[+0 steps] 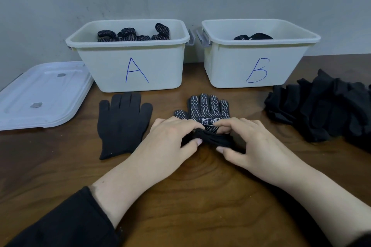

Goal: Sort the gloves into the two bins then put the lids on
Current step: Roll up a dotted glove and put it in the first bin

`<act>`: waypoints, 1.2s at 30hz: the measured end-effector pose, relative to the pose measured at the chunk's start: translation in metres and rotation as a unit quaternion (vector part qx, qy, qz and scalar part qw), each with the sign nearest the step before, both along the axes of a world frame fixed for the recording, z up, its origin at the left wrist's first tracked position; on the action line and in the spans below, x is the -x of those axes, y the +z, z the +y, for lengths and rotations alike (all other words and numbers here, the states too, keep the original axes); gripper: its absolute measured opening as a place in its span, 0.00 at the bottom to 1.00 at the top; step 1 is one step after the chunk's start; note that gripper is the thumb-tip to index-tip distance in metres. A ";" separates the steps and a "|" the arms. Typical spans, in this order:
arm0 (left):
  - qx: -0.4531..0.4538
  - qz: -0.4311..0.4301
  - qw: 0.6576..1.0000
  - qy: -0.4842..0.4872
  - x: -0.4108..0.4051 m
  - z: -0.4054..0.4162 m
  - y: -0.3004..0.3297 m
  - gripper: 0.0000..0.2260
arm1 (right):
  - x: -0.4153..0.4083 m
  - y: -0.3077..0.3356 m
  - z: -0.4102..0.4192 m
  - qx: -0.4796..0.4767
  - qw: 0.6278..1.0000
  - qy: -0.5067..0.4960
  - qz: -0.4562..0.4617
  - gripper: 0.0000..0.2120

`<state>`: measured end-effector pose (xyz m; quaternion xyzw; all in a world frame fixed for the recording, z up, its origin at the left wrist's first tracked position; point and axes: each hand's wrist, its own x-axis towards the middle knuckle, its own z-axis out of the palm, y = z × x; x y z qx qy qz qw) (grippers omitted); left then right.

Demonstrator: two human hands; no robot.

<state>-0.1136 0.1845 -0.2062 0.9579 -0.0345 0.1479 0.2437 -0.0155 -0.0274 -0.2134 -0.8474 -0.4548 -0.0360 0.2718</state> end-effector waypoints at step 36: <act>-0.122 0.036 0.992 0.004 -0.009 0.005 -0.007 0.23 | -0.031 0.004 0.005 -0.001 0.992 0.049 -0.114 0.19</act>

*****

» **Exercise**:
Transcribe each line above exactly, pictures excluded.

» **Output below**:
[+0 steps] 

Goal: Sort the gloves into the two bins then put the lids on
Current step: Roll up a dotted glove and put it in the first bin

`<act>`: waypoints, 1.2s at 30hz: the measured end-effector pose, relative to the pose measured at the chunk's start: translation in metres and rotation as a unit quaternion (vector part qx, qy, qz and scalar part qw), each with the sign nearest the step before, both along the axes of a world frame fixed for the recording, z up, its origin at the left wrist's first tracked position; on the action line and in the spans below, x is the -x of those axes, y the +z, z the +y, for lengths and rotations alike (all other words and numbers here, the states too, keep the original axes); gripper: its absolute measured opening as a place in its span, 0.00 at the bottom to 1.00 at the top; step 1 is one step after the chunk's start; note that gripper is the thumb-tip to index-tip distance in metres. A ";" separates the steps and a "|" the arms. Typical spans, in this order:
arm0 (left):
  - qx: -0.4531..0.4538
  - qz: -0.4311..0.4301
  - qw: 0.6576..1.0000
  - qy: -0.4842..0.4872
  - x: -0.4108..0.4051 m
  - z: -0.4054..0.4162 m
  - y: -0.3004..0.3297 m
  - gripper: 0.0000..0.2260
arm1 (right):
  - x: -0.4153..0.4083 m
  - y: -0.3077..0.3356 m
  - z: -0.4102..0.4192 m
  - qx: -0.4796..0.4767
  - qw: 0.6278..1.0000
  - qy: -0.5067..0.4960
  - qz: -0.4562..0.4617
  - gripper: 0.0000..0.2120

`<state>`: measured end-effector pose (xyz m; quaternion xyzw; all in a world frame fixed for the recording, z up, its origin at the left wrist's first tracked position; point and axes: each hand's wrist, its own x-axis towards the middle knuckle, its own z-axis out of the palm, y = z × x; x y z qx qy qz qw) (grippers omitted); left then right.

Demonstrator: two human hands; no robot.

<state>-0.1136 0.1845 -0.2062 0.9579 -0.0345 0.1479 0.2437 -0.0155 -0.0274 -0.2134 -0.8474 -0.4548 -0.0360 0.2718</state> end-effector waypoints at step 36: <act>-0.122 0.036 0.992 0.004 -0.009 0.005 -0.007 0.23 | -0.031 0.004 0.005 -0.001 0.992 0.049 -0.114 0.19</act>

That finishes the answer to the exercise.